Prospective, single center study
University hospital and research laboratory
Eighteen patients with stable chronic HF maximized on optimal HF therapies and 16 HC.
Participants were immunized with the 2006/2007 trivalent inactivated (killed) influenza vaccine. Blood was drawn prior to and 2–4 weeks following influenza vaccination, in addition to between January and April following vaccination.
Peripheral blood mononuclear cells (PBMC) were isolated from blood drawn prior to and following immunization. PBMC were mixed with influenza vaccine antigens (A/H1N1, A/H3N2, and B/Malaysia), and injected into the footpads of SCID mice. The resulting swelling is an index of human T cell sensitization. Humoral responses were measured in serum with hemagglutination inhibition assay. Participants in the HF group demonstrated a less vigorous T-cell-mediated immune response to A/H3N2 (HF: median 62.5 µm; healthy controls: median 87.5 µm, unadjusted p=0.031, age adjusted p=0.006 for comparison between groups). Responses to A/H1N1 were not significantly different between the groups (HF: median 56.3 µm; healthy controls: median 75 µm, p=0.11). Finally, responses to B/Malaysia were not different between groups (HF: median 62.5 µm; healthy controls: 75 µm, p=0.47). All participants mounted an antibody response to the influenza vaccine.
HF pts demonstrated reduced T cell responses to influenza vaccine compared to HC, as demonstrated by a lower response to the newest vaccine antigen. Lower T cell responses may indicate that HF patients are at increased risk for influenza infection.
Chronic heart failure (HF) predisposes to influenza infection and its complications. Excess mortality observed during winter months in individuals with HF attributes to influenza.1 Vaccination against influenza infection decreases cardiac related hospital admissions, acute HF exacerbations, and all cause mortality.2 Despite widespread influenza vaccination programs, overall influenza-related hospitalization and death rates are rising, particularly in patients with cardiac disease.1
Older adults and persons with cardiac disease or other co-morbidities and treatments that render them immune-compromised are at greater risk for influenza infection despite vaccination due to reduced antibody and cell mediated vaccine responses.3, 4 In HF, an upregulated sympathetic nervous system5 may decrease immune response via activation of beta2-adrenergic receptors (β2-AR), leading to reduced cytokine production necessary for vaccine immune response.6, 7 Therefore, it is logical that patients with HF demonstrate rising influenza-related morbidity and mortality as compared to those without cardiac disease, potentially due to up-regulated adrenergic pathways.

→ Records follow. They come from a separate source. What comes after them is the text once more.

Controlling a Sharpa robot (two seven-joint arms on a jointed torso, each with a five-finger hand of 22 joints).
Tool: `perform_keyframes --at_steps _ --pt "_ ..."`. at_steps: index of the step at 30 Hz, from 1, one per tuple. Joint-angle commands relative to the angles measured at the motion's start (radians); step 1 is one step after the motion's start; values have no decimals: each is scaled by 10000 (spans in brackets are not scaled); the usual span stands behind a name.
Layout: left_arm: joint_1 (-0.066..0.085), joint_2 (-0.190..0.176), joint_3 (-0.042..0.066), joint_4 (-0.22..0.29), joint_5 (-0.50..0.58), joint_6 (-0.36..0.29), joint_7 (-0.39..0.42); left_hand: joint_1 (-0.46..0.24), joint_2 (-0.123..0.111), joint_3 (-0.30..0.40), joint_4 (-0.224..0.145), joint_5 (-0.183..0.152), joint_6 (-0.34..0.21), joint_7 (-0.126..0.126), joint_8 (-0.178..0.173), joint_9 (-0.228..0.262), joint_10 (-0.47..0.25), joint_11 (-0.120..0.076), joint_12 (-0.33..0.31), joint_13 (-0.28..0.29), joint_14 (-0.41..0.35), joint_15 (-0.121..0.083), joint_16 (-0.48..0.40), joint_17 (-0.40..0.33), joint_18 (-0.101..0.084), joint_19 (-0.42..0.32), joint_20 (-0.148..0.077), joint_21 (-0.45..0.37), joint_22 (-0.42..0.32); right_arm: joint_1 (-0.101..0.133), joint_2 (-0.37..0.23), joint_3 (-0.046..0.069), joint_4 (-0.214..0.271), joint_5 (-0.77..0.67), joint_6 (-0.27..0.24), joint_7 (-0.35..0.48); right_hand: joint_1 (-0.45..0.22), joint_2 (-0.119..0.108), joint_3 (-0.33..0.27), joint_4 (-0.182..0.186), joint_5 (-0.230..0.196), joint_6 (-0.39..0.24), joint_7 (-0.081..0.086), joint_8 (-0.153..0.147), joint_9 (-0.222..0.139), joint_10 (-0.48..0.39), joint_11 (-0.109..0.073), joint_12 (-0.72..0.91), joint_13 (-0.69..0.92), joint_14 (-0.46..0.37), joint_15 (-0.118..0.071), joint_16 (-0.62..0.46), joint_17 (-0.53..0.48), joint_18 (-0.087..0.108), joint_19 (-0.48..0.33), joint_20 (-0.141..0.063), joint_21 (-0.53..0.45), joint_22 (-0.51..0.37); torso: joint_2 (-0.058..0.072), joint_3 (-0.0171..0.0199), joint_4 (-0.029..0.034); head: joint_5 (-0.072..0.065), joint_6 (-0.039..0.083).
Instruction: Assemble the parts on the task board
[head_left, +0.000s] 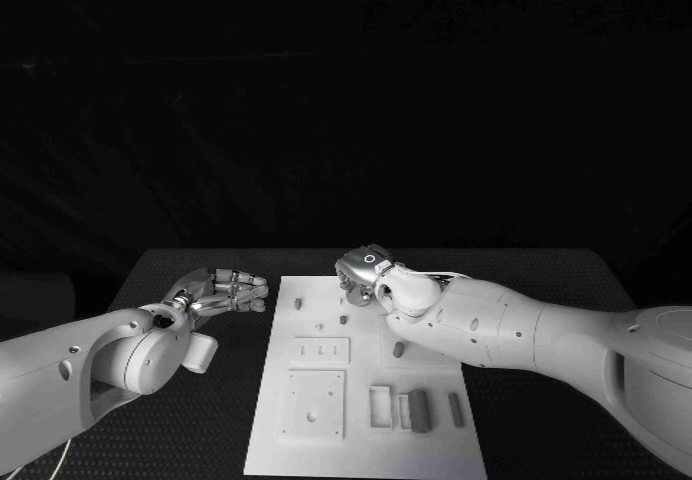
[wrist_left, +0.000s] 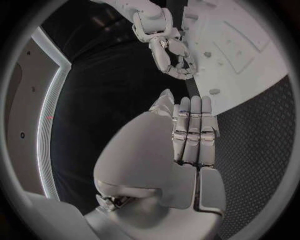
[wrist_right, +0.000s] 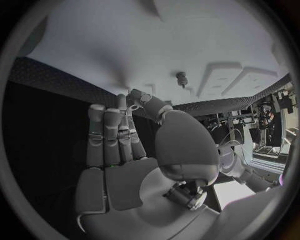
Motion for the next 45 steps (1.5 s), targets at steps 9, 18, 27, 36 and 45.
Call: perform_keyframes --at_steps 9,18,27,36,45 --pt "9 24 8 12 -4 128 45 -47 -3 -46 2 52 72 -17 -36 -12 73 10 -61 -13 70 21 -54 20 111 73 26 -40 -14 -3 87 -27 -130 79 254 134 12 57 58 0 27 615 -234 56 -19 29 28 -31 -71 -54 -50 44 -29 307 -11 -65 22 160 3 1 -7 -8 -17" --pt "10 15 8 15 -4 120 37 -48 -5 -48 1 52 71 -16 -40 -14 75 11 -68 -13 71 22 -60 25 110 73 25 -44 -14 -2 149 -42 -256 580 178 288 -73 -342 53 81 23 -419 230 -567 -352 -1228 500 -142 -696 -227 402 -73 -206 307 -207 89 -169 114 2 -1 -8 -8 -23" --pt "11 0 8 22 -4 112 29 -53 -15 -56 2 51 63 -12 -49 -17 70 15 -80 -15 67 24 -71 30 108 71 27 -51 -15 0 83 -44 -181 794 16 259 -58 -793 54 275 16 -1120 361 -869 -584 -2095 744 -126 -1270 -384 635 -45 -298 307 -282 164 -269 113 1 -6 -7 -10 -31" --pt "14 -42 8 59 -4 86 26 -59 -26 -65 2 48 55 -7 -58 -20 70 18 -90 -15 64 27 -81 37 107 68 29 -58 -15 21 -141 -44 122 862 -217 224 -23 -996 58 407 14 -1226 385 -863 -623 -2305 800 -106 -1496 -461 689 -22 -336 307 -317 193 -315 115 5 2 -12 -22 -34" --pt "16 -146 8 120 -10 81 51 -55 -26 -65 -1 48 56 -7 -61 -21 73 18 -96 -14 65 27 -87 42 108 70 29 -61 -15 359 -1247 49 1547 1633 -635 408 49 -989 37 533 10 -1021 383 -676 -597 -1997 773 56 -1593 -364 665 86 -364 307 -207 154 -269 136 6 10 -20 -67 52"
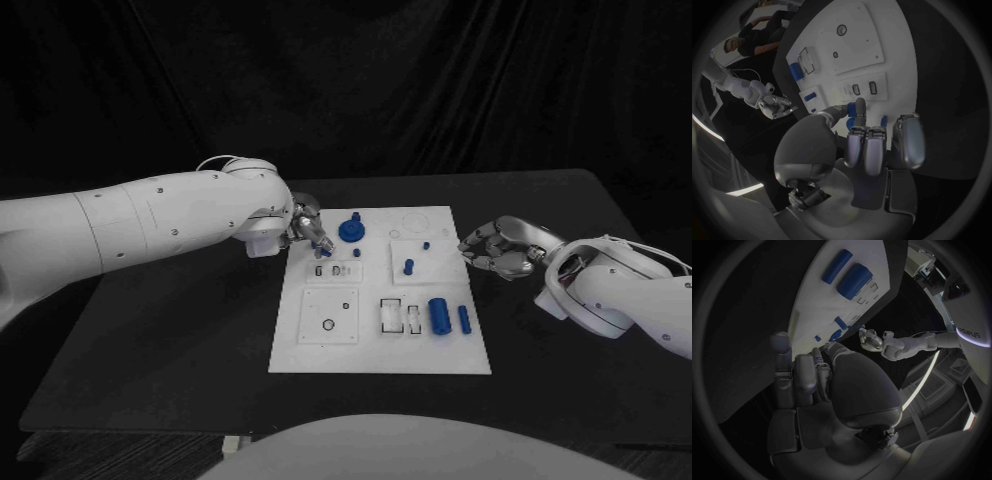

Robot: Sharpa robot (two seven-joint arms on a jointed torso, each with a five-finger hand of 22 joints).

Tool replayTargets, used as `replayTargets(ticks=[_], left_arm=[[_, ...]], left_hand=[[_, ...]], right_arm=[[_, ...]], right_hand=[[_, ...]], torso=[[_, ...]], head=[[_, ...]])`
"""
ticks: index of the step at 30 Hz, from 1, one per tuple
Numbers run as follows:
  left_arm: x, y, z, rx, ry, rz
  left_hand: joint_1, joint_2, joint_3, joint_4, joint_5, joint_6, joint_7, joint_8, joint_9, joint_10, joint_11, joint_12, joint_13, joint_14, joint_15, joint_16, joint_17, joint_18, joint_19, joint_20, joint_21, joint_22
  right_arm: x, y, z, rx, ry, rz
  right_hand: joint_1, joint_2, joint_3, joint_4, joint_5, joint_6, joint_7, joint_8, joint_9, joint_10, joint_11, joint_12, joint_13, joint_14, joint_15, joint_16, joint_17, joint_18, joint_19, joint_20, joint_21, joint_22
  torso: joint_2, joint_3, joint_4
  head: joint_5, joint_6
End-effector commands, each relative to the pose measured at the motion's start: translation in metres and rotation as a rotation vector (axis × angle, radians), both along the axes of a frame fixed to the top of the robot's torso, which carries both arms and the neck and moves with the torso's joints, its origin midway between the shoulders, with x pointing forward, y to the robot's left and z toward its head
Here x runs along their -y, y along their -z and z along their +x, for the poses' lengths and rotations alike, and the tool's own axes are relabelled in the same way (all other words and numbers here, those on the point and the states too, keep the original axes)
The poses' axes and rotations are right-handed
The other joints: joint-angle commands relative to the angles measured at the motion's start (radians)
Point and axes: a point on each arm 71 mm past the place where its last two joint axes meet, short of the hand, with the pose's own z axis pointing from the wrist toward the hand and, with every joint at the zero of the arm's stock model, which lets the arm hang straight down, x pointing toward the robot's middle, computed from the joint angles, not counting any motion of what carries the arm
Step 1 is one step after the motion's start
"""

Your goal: Assemble the parts on the task board

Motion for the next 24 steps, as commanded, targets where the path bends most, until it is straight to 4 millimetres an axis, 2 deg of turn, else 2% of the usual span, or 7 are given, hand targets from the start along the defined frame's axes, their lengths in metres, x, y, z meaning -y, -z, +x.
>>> replayTargets(ticks=[1,5,12,24], left_arm=[[0.002,0.001,0.000,-0.071,-0.006,-0.015],[0.002,0.001,0.004,-0.068,-0.018,-0.014],[0.007,0.004,0.006,-0.059,-0.027,-0.020],[0.014,0.011,0.001,-0.060,-0.024,-0.033]], left_hand=[[-0.019,0.008,0.063,-0.055,-0.011,-0.009,0.001,0.006,0.003,0.069,-0.002,-0.001,0.218,0.102,-0.002,0.004,0.260,-0.007,-0.007,0.002,-0.007,0.181],[-0.026,0.013,0.066,-0.055,-0.015,-0.011,0.002,0.006,0.004,0.068,-0.002,-0.002,0.218,0.101,-0.001,0.002,0.259,-0.007,-0.007,0.002,-0.008,0.181],[-0.038,0.018,0.069,-0.055,-0.018,-0.021,0.005,0.002,0.004,0.065,0.001,-0.009,0.215,0.098,0.001,-0.002,0.253,-0.006,-0.011,0.004,-0.016,0.179],[-0.045,0.026,0.073,-0.056,-0.018,-0.028,0.007,-0.002,0.002,0.065,0.003,-0.010,0.215,0.098,0.002,-0.003,0.252,-0.005,-0.013,0.005,-0.019,0.178]], right_arm=[[0.000,0.002,0.000,-0.012,0.010,-0.009],[0.000,0.002,0.000,-0.012,0.009,-0.009],[-0.001,0.002,0.000,-0.011,0.007,-0.008],[-0.001,0.002,0.000,-0.011,0.006,-0.007]], right_hand=[[0.008,-0.001,0.006,0.002,0.006,0.009,0.001,-0.004,-0.001,-0.005,-0.001,-0.007,0.061,-0.002,0.005,-0.005,-0.001,0.018,0.002,0.000,-0.004,0.056],[0.008,-0.001,0.006,0.002,0.006,0.009,0.001,-0.004,-0.001,-0.005,-0.001,-0.007,0.061,-0.002,0.005,-0.005,-0.001,0.018,0.002,0.000,-0.004,0.056],[0.009,-0.001,0.007,0.001,0.006,0.009,0.001,-0.004,-0.001,-0.006,-0.001,-0.007,0.060,-0.003,0.005,-0.005,-0.001,0.019,0.002,0.000,-0.006,0.056],[0.010,-0.001,0.008,0.000,0.006,0.009,0.001,-0.004,-0.001,-0.006,-0.001,-0.007,0.060,-0.003,0.005,-0.005,-0.001,0.019,0.002,0.000,-0.006,0.056]], torso=[[0.000,-0.0003,-0.0017],[0.002,-0.0023,-0.0009],[0.000,-0.0006,-0.0017],[0.001,-0.0022,0.0001]], head=[[0.002,0.000],[0.000,0.000],[0.001,0.000],[-0.001,0.000]])
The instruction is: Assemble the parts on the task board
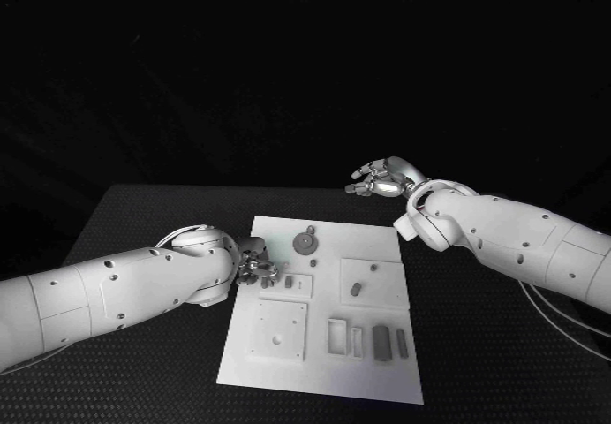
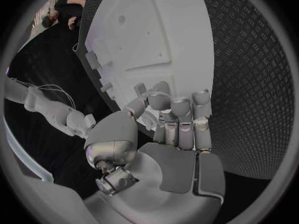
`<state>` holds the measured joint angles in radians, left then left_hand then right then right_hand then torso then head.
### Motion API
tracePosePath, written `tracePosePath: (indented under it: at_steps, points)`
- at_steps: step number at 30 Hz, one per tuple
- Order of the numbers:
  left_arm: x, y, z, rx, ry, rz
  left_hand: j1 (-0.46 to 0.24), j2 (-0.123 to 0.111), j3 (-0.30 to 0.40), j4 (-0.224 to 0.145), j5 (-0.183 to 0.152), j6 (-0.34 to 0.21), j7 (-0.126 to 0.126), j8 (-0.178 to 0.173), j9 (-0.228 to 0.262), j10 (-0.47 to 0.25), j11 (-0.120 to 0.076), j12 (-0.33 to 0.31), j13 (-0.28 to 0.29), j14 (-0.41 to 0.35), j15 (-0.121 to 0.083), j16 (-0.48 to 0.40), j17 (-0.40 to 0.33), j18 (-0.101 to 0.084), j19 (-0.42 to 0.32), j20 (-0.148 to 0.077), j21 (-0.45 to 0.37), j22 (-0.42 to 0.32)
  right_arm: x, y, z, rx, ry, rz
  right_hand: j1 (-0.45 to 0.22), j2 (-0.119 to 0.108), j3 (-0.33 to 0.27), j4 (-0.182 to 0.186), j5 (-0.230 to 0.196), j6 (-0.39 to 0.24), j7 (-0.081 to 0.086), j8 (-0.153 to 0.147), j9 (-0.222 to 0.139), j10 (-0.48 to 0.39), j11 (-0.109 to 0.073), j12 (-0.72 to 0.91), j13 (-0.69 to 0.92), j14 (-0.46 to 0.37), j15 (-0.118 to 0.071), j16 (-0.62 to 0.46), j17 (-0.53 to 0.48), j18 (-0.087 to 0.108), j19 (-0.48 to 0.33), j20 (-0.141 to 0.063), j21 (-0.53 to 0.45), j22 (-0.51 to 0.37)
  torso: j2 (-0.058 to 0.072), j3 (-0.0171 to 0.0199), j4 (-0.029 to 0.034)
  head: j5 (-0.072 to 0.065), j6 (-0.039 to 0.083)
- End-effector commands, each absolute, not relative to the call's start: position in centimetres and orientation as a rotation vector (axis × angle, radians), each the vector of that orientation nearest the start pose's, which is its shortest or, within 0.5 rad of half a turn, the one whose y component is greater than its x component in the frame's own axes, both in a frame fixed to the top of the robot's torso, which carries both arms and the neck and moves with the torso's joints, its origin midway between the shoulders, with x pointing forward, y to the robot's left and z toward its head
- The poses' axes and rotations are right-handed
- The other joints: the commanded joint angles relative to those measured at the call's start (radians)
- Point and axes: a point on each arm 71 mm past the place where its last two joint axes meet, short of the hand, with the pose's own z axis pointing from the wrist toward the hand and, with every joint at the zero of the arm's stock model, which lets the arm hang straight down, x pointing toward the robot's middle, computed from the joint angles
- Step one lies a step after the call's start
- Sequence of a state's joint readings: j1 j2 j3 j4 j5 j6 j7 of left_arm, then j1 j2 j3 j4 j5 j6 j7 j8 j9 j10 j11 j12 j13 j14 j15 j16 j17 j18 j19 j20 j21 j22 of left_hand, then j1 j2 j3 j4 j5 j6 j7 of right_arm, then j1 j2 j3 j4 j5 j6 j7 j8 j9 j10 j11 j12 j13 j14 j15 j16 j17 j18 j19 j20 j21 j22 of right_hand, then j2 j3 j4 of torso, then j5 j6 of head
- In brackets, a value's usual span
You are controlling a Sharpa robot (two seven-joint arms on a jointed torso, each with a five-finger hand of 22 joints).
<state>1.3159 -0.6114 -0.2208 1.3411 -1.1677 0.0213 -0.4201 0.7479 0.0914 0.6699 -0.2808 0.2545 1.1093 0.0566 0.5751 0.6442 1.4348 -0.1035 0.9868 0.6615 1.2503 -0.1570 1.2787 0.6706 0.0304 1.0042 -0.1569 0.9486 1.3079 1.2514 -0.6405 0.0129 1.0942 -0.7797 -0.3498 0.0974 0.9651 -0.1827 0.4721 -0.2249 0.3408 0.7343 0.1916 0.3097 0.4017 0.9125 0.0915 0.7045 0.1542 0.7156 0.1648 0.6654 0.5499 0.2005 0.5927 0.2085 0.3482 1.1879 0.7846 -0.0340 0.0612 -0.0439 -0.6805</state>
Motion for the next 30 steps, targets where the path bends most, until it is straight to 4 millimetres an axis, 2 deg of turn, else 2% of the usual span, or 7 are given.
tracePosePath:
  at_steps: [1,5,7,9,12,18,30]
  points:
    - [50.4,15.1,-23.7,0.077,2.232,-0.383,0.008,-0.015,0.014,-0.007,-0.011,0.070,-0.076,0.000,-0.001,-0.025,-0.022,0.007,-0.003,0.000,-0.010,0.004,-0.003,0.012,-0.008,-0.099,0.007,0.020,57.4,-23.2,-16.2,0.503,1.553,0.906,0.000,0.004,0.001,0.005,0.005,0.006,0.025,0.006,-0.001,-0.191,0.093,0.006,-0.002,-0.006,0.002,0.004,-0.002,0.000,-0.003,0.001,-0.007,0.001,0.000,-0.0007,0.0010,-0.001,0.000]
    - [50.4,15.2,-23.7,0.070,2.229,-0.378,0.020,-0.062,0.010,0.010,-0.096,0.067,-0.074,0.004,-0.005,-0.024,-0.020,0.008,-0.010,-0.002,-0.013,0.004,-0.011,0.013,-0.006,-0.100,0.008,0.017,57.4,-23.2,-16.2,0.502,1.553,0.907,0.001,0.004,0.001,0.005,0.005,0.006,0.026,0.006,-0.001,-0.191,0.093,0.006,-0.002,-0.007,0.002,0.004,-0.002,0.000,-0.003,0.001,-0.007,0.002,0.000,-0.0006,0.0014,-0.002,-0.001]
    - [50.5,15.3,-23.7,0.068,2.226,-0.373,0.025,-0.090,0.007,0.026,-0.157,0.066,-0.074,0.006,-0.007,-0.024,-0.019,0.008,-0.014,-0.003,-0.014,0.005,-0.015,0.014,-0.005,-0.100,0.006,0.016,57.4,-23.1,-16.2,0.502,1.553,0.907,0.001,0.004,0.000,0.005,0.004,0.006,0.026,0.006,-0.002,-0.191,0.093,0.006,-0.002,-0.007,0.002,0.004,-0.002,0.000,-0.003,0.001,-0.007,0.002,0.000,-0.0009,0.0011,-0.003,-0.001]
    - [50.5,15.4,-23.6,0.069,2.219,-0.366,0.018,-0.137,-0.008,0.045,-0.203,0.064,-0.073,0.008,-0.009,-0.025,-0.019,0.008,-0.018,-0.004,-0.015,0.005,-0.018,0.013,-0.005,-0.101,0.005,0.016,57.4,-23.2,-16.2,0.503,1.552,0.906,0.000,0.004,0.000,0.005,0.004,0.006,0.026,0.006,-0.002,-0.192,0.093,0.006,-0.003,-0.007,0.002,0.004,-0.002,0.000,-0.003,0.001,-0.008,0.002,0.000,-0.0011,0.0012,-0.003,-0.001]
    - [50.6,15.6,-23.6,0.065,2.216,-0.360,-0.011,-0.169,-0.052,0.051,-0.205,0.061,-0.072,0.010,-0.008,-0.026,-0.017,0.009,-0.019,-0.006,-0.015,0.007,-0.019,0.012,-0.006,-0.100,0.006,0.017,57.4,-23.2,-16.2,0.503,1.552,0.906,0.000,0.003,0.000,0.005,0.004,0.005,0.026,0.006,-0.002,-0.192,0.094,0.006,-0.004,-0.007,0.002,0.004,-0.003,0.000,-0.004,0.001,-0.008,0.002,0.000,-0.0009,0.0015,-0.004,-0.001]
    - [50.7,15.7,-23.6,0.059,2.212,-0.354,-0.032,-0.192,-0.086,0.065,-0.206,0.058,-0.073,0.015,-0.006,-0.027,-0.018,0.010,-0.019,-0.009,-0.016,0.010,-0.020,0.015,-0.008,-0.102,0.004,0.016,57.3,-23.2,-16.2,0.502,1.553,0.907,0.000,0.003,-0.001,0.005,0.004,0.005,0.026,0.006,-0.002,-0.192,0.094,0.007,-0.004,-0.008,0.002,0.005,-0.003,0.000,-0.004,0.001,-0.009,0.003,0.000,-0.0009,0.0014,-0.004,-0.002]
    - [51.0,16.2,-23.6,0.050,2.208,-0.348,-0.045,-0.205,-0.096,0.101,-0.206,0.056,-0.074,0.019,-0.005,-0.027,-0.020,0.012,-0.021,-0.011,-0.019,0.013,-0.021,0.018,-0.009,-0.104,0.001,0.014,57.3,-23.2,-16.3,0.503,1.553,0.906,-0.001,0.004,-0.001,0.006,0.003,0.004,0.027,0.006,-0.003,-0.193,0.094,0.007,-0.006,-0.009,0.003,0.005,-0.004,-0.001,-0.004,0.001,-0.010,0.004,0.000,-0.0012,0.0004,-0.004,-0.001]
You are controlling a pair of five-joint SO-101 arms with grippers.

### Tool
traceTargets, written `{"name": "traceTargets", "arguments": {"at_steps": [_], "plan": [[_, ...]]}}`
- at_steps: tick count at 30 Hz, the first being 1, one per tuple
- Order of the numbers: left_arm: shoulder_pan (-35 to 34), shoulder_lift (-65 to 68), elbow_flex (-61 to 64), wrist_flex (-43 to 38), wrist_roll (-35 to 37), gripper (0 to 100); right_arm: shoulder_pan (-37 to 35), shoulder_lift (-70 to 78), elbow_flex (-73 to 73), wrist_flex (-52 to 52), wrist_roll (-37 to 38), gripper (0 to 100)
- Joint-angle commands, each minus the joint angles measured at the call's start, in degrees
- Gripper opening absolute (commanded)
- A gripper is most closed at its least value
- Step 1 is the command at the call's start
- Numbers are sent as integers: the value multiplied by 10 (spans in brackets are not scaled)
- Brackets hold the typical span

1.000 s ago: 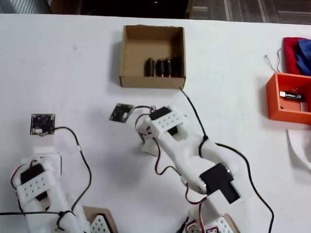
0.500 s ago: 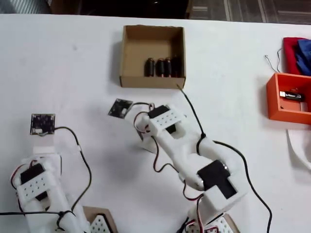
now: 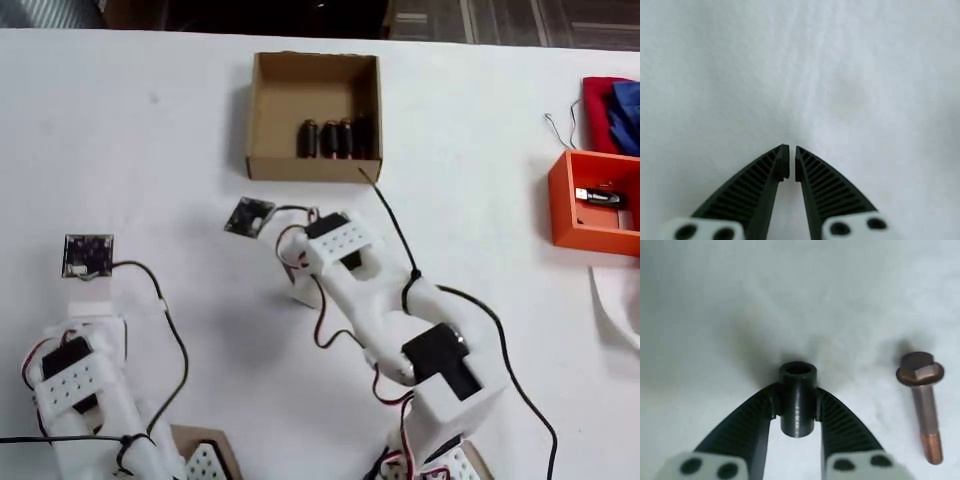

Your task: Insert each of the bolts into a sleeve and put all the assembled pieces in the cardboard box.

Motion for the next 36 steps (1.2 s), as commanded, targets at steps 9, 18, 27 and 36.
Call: {"name": "traceTargets", "arguments": {"at_steps": [9,18,27,36], "plan": [[-4,-7,-3,-9,-3,53,92,-404,-8,44,-52,22],[96,-2,-144,94,24,58,304,-578,-9,-15,-256,22],[331,185,-478,205,233,126,431,-578,-35,-103,-390,22],[458,520,-845,462,394,128,430,-577,-99,-127,-392,22]]}}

Most adults develop both humoral antibody and T-cell immune responses to influenza vaccination, indicating that both type 1 (Th1) and type 2 (Th2) responses are made following influenza immunization.8–10 The most widely accepted indicators of influenza vaccine immune response are seroconversion and seroprotection, referring to antibody titer changes to one of the three vaccine viral strains. However, post-vaccination antibody titers as a measure of vaccine efficacy and protection against influenza illness in older adults do not measure cell-mediated immunity that is particularly affected by disease and increasing age.11 Previous research of immune response in HF, including our own, used in vitro methods for measurement of T-cell-mediated responses, which can be highly variable.12, 13 In this study, we measured T-cell responses to influenza vaccination using trans vivo delayed-type hypersensitivity (DTH), a novel method to investigate T cell function and sensitization under physiologic conditions. We hypothesized that patients with HF will mount less vigorous T cell responses to influenza vaccination compared with healthy individuals.
Participants were a subset derived from a previous study of immune responses to influenza vaccination in HF patients who agreed to an additional blood draw. We studied patients with HF in addition to healthy individuals (controls). Eligible HF participants had systolic or diastolic dysfunction (documented by echocardiogram in previous 6 months) with American College of Cardiology(ACC)/American Heart Association(AHA) Stage C, New York Heart Association (NYHA) Functional Class I, II or III HF. All patients with HF were on stable medical therapy for HF for at least 30 days, including target or maximally tolerated doses of angiotensin converting enzyme (ACE) inhibitors and beta adrenergic blockers, when appropriate. Healthy controls and HF patients with a history of allergic reaction to influenza vaccine, allergy to egg products, or moderate to severe acute febrile illness were excluded. None of the participants had immunological disorders, and none were taking immunosuppressive medications prior to or during the study. The protocol was approved by the University of Wisconsin institutional review board. All participants provided written informed consent in accordance with established guidelines for the protection of human subjects.
This was a prospective, open label study in 16 healthy individuals and 18 individuals with established HF on stable medical therapy followed at the University of Wisconsin Hospital Advanced Heart Disease Program. The primary outcome variable was the difference in T cell mediated immune responses to influenza vaccination between patients with HF and healthy controls.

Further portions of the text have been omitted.